(Activity)
Starting with the opening line of the material, restate every line word for word, and end on the line containing "Return the mask of every instance of the <item>black desk".

(Available data)
□ □ □ □ □ □ □

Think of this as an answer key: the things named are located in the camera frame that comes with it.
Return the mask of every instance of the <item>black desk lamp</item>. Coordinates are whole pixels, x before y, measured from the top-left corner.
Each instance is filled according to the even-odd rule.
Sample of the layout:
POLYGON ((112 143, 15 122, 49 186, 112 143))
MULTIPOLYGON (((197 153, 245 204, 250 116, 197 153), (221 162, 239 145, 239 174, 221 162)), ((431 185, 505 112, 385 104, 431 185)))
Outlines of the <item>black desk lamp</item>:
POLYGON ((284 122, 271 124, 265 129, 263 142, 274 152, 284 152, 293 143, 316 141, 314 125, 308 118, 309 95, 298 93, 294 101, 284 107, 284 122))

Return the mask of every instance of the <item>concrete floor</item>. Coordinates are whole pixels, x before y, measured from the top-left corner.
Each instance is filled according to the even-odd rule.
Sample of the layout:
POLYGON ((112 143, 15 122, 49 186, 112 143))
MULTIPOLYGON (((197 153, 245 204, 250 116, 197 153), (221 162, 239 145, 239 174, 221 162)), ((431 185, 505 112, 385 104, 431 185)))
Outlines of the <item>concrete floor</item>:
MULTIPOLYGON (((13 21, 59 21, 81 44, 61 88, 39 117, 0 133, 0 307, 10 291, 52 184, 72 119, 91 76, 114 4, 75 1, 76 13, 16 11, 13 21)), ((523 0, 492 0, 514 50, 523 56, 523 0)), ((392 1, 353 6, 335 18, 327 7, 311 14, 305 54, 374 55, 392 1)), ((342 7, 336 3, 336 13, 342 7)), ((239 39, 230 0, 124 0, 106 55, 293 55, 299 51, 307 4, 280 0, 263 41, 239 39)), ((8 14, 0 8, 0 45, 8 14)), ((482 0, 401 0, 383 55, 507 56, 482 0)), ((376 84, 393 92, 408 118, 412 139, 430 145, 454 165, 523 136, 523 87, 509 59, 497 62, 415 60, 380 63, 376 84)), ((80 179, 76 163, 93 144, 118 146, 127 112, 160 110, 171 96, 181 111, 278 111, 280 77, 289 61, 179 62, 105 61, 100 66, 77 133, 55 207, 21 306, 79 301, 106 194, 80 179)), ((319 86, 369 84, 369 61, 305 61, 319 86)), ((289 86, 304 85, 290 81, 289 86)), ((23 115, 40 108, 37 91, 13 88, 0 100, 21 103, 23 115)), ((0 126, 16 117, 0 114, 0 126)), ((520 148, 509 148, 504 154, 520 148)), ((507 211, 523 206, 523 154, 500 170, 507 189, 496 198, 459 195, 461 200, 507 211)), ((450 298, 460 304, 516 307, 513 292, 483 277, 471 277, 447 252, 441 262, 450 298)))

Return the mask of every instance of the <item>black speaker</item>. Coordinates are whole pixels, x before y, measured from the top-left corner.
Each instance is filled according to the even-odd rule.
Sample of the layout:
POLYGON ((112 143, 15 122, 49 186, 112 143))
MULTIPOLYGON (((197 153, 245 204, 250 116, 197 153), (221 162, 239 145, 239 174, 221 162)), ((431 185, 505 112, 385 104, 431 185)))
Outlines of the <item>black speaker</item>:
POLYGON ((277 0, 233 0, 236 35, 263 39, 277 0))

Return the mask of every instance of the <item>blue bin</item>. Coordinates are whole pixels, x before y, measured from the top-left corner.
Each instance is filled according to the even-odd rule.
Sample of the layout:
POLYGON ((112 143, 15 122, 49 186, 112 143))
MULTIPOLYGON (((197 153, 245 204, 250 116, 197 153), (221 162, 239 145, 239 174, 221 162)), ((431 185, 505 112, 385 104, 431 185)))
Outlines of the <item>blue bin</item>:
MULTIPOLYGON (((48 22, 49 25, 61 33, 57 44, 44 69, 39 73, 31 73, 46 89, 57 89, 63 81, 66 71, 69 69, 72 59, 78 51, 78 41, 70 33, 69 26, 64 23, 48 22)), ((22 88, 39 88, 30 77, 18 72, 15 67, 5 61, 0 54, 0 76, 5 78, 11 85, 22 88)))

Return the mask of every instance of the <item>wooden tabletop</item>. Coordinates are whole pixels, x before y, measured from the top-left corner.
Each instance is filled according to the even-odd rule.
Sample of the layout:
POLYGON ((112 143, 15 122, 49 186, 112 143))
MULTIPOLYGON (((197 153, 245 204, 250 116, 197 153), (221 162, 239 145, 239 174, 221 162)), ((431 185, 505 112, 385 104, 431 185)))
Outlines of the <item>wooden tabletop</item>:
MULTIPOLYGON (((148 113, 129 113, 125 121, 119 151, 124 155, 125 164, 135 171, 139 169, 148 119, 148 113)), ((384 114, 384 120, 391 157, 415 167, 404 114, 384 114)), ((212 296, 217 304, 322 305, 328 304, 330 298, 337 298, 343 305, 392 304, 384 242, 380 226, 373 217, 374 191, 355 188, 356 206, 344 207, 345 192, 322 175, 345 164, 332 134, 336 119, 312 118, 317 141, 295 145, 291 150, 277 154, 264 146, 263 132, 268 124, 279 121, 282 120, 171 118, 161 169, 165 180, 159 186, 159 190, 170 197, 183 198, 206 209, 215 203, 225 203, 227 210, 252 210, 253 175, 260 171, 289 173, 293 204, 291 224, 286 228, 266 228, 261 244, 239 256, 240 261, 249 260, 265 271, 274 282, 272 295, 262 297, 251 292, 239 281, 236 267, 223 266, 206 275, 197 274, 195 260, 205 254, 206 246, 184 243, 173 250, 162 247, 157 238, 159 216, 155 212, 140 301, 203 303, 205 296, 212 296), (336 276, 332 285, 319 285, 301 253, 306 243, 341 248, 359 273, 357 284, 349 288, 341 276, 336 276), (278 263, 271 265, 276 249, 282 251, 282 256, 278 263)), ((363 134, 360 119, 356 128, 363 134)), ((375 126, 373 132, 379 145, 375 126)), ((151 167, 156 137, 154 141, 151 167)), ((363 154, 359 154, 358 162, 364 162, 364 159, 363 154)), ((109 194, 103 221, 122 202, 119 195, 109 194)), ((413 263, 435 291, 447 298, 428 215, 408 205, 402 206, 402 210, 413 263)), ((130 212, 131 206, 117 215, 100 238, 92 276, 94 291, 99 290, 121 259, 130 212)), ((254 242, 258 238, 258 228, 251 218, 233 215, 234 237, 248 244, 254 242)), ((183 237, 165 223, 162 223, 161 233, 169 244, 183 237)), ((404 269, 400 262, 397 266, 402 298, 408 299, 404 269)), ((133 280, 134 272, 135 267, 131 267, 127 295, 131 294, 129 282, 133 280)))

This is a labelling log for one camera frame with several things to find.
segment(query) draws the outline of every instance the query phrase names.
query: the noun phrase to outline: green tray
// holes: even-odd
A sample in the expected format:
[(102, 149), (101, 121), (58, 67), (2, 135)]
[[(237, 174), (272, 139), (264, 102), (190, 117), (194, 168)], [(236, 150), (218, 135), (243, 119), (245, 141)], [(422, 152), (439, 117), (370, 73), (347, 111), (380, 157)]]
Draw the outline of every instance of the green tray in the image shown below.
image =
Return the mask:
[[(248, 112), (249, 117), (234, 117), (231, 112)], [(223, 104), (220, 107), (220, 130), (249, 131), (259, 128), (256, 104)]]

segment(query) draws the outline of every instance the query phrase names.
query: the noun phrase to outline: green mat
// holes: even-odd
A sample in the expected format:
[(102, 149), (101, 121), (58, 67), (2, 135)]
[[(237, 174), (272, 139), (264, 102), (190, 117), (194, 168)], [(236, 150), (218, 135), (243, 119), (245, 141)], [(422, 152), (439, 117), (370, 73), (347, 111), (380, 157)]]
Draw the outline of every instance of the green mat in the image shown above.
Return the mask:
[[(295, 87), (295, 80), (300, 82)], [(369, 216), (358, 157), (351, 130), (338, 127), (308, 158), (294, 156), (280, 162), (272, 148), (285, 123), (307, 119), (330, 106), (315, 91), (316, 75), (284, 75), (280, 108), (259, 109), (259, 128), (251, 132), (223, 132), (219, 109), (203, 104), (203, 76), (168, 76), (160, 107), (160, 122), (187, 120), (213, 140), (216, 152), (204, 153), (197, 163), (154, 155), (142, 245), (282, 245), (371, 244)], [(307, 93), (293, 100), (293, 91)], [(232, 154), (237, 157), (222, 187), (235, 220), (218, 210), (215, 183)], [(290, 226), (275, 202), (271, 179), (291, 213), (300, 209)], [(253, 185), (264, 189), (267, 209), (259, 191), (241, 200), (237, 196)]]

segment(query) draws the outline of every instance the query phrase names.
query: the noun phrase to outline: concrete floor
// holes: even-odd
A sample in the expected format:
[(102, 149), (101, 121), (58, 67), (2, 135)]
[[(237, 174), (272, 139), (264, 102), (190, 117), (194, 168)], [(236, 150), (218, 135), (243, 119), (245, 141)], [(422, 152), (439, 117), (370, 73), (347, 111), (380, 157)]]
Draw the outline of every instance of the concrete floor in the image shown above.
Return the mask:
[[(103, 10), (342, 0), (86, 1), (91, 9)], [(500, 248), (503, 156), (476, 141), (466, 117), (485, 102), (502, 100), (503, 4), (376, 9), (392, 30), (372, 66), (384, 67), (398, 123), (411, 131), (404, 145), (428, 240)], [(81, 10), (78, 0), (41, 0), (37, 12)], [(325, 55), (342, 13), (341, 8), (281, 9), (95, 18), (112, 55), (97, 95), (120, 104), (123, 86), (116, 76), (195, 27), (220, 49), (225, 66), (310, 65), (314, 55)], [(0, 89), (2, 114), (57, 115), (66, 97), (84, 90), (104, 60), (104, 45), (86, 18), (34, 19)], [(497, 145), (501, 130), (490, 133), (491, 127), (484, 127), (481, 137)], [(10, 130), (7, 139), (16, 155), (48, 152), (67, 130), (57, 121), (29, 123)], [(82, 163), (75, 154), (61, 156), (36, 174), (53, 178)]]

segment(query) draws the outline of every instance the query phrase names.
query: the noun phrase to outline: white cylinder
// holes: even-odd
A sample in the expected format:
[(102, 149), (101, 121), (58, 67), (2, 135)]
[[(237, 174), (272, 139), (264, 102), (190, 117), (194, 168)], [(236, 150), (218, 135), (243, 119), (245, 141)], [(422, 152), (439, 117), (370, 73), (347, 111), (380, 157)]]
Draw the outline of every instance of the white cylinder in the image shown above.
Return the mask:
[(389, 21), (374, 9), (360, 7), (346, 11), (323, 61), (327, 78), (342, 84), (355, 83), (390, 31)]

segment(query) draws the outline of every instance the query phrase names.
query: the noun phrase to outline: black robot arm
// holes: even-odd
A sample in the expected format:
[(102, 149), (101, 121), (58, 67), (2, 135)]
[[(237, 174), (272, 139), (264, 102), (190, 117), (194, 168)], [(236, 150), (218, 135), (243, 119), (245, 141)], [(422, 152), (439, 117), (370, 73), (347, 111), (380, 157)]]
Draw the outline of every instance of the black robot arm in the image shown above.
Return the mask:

□ □ □ □ □ □ □

(Solution for this task)
Think of this as an answer key: the things named are located in the camera frame that comes with it.
Return the mask of every instance of the <item>black desk lamp</item>. Coordinates are whole pixels, x before y, measured from the top-left corner.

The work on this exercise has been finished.